Monday, February 17, 2020
Thoughts on a Trip to Mount Vernon
This long weekend my family took one of our patented mini-cations. (One of the great benefits of living in New Jersey is that there are several really interesting places within a four hour drive of our house.) This time we revisited Baltimore, site of our first family vacation when our daughters were still infants.
We had a blast in the Charm City, but my wife really wanted to see Mount Vernon while we were in the area, and President's Day (when entry is free) seemed like the perfect time to go. We are both history teachers with a critical understanding of the past, so we were also a little wary of how the site would be interpeted, especially because it is held in a private trust.

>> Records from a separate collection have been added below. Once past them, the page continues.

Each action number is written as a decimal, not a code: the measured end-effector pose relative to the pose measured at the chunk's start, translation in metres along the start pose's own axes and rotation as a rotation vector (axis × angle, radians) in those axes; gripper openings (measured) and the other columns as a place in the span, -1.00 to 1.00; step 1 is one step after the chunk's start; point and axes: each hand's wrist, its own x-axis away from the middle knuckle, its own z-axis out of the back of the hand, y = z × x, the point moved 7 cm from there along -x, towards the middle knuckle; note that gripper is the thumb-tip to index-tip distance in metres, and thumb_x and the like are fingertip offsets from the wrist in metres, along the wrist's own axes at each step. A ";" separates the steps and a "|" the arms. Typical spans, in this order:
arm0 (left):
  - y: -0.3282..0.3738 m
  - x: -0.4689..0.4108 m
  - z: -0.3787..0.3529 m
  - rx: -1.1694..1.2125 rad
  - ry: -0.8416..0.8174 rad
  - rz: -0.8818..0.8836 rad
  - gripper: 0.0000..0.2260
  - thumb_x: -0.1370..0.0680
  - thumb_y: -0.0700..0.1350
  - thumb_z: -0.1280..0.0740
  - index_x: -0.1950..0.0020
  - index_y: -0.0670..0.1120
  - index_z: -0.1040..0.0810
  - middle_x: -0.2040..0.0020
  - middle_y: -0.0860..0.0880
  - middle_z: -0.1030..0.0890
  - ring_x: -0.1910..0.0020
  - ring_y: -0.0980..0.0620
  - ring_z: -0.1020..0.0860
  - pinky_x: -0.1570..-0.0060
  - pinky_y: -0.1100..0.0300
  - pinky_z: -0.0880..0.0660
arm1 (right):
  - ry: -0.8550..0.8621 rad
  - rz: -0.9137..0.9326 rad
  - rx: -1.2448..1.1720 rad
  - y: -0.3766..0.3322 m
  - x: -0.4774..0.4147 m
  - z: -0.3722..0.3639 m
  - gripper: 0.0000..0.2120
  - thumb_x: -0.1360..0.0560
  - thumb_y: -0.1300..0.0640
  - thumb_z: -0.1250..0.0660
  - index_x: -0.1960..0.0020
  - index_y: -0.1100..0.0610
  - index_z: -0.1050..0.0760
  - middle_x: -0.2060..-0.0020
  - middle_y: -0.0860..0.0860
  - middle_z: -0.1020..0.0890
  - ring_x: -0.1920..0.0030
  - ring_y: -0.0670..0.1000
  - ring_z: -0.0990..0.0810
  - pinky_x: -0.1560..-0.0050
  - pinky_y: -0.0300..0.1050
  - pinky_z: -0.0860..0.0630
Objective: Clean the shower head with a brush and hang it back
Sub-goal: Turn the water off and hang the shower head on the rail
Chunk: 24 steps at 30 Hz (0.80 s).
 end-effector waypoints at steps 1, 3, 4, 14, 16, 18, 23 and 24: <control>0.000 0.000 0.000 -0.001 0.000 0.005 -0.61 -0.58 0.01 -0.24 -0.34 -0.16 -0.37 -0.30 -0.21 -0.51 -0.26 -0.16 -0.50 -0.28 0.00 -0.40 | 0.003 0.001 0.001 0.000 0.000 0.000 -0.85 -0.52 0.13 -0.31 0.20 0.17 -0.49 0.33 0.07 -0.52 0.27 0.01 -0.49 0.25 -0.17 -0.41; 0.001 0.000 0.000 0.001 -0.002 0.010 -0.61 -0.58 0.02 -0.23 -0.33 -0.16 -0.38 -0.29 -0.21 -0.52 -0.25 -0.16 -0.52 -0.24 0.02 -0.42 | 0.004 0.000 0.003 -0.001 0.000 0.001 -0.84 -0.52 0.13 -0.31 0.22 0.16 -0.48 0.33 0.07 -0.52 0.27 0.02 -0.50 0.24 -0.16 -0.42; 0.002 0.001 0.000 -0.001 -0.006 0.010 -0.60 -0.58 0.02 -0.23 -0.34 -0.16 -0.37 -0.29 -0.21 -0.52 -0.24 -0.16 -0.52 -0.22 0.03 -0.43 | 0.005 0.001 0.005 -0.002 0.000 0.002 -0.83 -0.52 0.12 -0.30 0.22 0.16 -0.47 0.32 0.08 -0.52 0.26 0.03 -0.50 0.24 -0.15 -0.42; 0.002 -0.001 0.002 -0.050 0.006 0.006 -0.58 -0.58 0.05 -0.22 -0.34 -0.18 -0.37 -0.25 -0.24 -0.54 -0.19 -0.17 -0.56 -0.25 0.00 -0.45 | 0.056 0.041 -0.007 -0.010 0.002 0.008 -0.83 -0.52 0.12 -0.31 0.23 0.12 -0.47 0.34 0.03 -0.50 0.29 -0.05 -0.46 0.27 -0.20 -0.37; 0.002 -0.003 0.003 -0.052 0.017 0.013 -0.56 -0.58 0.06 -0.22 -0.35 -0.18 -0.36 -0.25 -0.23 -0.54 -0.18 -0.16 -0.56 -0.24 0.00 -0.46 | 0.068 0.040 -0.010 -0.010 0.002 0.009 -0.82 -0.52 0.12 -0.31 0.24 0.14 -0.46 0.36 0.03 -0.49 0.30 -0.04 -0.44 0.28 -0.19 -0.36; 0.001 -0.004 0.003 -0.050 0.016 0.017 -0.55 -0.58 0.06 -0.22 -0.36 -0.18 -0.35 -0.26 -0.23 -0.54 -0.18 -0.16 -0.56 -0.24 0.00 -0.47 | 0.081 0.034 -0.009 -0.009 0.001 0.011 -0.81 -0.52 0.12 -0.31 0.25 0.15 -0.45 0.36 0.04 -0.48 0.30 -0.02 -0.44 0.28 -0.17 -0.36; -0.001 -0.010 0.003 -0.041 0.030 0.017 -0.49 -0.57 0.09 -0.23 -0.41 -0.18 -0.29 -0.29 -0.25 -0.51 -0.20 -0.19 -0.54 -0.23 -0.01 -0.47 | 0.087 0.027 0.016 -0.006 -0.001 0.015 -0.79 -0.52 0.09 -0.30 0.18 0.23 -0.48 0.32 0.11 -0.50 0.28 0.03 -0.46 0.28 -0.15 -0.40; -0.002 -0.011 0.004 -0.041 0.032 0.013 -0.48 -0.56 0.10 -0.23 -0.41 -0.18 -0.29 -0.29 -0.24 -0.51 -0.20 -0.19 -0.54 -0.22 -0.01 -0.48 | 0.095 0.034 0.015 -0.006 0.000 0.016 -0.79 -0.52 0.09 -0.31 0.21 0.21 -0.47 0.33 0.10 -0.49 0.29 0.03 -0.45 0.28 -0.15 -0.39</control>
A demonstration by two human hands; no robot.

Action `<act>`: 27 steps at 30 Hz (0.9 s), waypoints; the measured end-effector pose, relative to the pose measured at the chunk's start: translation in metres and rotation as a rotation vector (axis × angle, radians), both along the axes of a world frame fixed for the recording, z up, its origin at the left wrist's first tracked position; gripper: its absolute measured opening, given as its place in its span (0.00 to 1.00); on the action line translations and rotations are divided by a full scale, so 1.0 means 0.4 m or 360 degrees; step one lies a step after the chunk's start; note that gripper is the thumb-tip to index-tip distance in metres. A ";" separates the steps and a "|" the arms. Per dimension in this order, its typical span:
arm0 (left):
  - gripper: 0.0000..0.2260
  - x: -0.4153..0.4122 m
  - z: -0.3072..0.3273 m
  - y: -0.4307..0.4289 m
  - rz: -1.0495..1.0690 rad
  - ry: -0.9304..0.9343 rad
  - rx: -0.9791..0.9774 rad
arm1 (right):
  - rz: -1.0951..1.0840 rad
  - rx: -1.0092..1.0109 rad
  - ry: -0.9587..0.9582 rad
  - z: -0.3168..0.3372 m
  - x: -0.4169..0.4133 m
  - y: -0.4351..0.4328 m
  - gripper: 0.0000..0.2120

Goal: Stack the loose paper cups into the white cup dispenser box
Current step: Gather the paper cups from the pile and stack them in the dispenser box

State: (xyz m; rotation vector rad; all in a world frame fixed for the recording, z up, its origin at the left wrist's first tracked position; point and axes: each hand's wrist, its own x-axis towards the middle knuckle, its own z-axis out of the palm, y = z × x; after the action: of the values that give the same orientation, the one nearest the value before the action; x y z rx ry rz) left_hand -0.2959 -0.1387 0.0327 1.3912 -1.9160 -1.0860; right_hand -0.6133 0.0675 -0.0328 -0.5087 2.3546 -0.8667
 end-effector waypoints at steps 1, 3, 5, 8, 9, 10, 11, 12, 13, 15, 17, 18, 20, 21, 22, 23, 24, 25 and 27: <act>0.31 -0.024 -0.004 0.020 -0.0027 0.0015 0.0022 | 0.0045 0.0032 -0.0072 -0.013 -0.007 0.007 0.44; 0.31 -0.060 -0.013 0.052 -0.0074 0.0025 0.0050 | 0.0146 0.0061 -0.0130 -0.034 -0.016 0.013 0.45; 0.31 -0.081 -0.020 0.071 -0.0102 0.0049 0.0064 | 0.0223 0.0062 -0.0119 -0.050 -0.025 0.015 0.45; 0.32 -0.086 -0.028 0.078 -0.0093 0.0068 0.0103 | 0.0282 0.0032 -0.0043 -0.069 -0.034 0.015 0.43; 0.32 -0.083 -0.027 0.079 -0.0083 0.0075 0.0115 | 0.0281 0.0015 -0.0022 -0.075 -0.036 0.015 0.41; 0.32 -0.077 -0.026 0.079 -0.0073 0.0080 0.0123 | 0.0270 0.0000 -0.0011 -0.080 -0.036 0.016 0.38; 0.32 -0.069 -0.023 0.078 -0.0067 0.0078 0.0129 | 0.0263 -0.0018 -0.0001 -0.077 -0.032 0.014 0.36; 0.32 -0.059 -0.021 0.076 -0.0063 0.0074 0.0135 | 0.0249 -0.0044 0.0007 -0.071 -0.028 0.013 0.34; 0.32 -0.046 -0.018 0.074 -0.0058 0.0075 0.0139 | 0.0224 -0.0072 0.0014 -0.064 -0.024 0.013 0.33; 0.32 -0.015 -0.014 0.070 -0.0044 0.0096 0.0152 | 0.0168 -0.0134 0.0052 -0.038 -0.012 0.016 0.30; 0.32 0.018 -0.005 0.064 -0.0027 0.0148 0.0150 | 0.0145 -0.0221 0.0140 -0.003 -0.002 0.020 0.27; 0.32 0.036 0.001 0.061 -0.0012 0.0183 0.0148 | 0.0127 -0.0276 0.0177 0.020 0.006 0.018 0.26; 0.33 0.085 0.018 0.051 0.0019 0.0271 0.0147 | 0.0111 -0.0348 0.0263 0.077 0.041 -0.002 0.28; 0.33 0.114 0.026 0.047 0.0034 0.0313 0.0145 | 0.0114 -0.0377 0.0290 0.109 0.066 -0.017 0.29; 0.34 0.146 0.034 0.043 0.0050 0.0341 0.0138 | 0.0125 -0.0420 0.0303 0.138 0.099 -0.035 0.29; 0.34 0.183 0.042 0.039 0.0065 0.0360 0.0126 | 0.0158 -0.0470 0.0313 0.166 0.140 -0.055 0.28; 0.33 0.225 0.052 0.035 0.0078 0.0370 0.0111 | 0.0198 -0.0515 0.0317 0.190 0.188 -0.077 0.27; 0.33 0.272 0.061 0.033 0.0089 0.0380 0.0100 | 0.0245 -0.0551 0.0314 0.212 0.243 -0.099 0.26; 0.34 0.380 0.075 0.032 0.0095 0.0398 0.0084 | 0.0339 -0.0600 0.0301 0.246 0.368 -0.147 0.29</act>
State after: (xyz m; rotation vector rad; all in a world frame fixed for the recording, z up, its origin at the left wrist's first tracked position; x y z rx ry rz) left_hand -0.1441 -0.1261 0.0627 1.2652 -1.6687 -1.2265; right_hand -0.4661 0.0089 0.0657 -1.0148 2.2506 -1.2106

I had last been there 33 years ago in 1987 when I was a budding history nerd and pretty much overwhelmed at being where George Washington had stepped. This time around I knew a lot more about Washington, as well as the deeper context around his life and times, especially slavery. My daughters, who have been getting a more critical view of American history than I got as a child, even questioned why people thought he was a great person, since he had enslaved others. (A fair question!)
We saw the mansion, but also the slave quarters and places where enslaved people worked, something that had been totally excluded my last time there. My children experienced the visit less as a celebration of a great American, but more like a visit to a historic plantation, and I am glad for that. It took me years to expunge the mythology that had been implanted in me during childhood, it will be easier for them to get a clearer view of the world without having to clear away all that garbage. I was glad to see the experience of slaves represented there, when it had been totally absent in my childhood. However, that experience was not nearly foregrounded enough. Enslaved people were the vast majority of those who had ever lived at Mount Vernon.
One thing remained constant from both visits: the gorgeous view of the Potomac River from the back lawn of the mansion. It was something I remembered well from my first visit. The weather today was clear and sunny, and unseasonably warm. It made that view about as sublime as you could possibly imagine.
As we walked down to the farm area and the replica slave quarters, I thought some more about that view. Washington got to enjoy it, but I wondered how his enslaved workers experienced it. Were they allowed to linger and look at its beauty on a gorgeous Sunday when they didn't have to work from sunup to sundown? Was that back lawn off limits? Did the servants who worked in the house steal an extra glance at it in the course of their days?
Another thing I noticed was a small but substantial number of people wearing MAGA gear, including some teens in a school group wearing bright red bucket hats with the MAGA slogan. The "father of his country" was a slave owner, so how could I surprised that his home would be visited by those who wish to maintain a white nationalist order? Mount Vernon's imperfect reckoning with Washington's past well reflects the failure of that reckoning in the coutnry writ large. We will continue to feel the consequences.